TASK: Every line of the data that includes "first" should be copied out.

COLLECTED MATERIAL:

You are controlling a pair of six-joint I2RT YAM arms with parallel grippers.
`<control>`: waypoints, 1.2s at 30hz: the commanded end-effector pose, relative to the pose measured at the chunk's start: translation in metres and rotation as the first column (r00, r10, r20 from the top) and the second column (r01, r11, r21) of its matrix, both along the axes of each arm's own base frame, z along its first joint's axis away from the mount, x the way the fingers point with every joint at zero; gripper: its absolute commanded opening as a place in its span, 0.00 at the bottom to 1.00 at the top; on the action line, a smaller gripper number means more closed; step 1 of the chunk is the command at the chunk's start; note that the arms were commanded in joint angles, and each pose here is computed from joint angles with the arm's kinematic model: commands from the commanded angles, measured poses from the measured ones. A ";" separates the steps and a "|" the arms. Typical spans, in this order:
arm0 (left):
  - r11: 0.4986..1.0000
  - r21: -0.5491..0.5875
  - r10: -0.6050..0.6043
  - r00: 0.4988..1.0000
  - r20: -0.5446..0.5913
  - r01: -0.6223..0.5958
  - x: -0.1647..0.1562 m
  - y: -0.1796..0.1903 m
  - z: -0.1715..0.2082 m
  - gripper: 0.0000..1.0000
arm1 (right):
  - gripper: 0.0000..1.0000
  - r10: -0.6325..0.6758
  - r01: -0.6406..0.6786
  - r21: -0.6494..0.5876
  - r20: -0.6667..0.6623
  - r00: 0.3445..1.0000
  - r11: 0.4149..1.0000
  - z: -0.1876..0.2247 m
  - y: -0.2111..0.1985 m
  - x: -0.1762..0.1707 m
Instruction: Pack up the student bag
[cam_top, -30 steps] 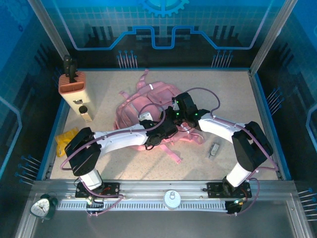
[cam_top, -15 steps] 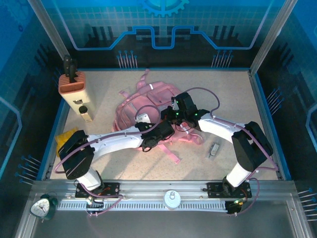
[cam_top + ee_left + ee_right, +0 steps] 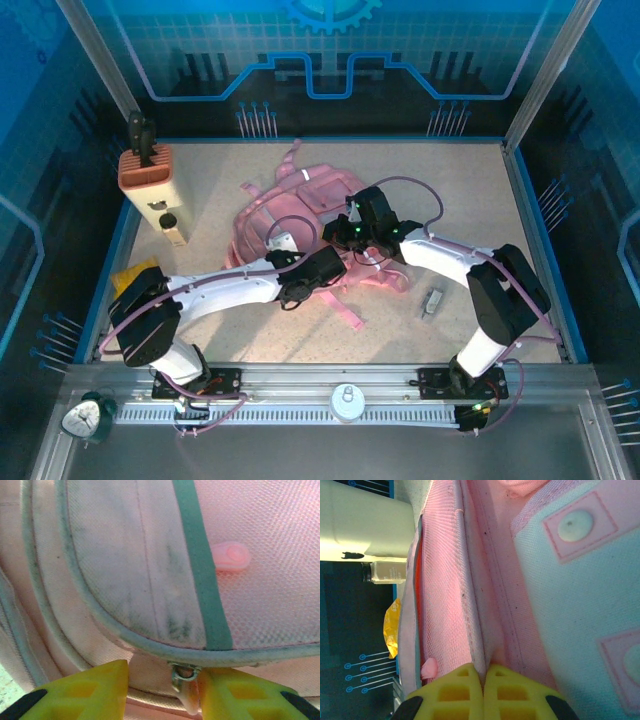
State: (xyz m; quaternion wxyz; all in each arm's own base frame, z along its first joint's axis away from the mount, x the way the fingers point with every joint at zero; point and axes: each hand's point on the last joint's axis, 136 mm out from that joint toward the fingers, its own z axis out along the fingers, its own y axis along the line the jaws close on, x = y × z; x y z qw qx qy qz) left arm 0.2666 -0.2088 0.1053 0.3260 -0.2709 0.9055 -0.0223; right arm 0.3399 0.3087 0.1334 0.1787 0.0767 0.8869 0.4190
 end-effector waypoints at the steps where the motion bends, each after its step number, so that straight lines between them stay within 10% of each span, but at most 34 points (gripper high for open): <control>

SOLUTION FOR THIS PROBLEM:
`<control>`: waypoints, 1.2s at 30hz: the commanded end-effector pose, relative to the pose measured at the chunk's start: translation in metres and rotation as the first column (r00, r10, r20 from the top) and the second column (r01, r11, r21) of its matrix, both along the axes of each arm's own base frame, z along its first joint's axis away from the mount, x the way the fingers point with every joint at zero; gripper: its absolute commanded opening as a place in its span, 0.00 at the bottom to 1.00 at the top; on the action line, a smaller gripper number means more closed; step 1 of the chunk is the command at the chunk's start; note that the arms were commanded in joint angles, and each pose here is computed from joint angles with the arm's kinematic model: commands from the commanded angles, measured poses from the measured ones. A ";" separates the steps and a "|" the arms. Typical spans, in this order:
State: (xyz m; quaternion wxyz; all in each arm's own base frame, z along its first joint's axis away from the mount, x the way the fingers point with every joint at zero; point and axes: each hand's point on the last joint's axis, 136 mm out from that joint toward the fingers, its own z axis out along the fingers, its own y axis along the line the jaws close on, x = y × z; x y z qw qx qy qz) left arm 0.2666 -0.2088 0.1053 0.3260 -0.2709 0.9055 -0.0223; right arm 0.3399 0.3087 0.1334 0.1787 0.0767 0.8869 0.4190

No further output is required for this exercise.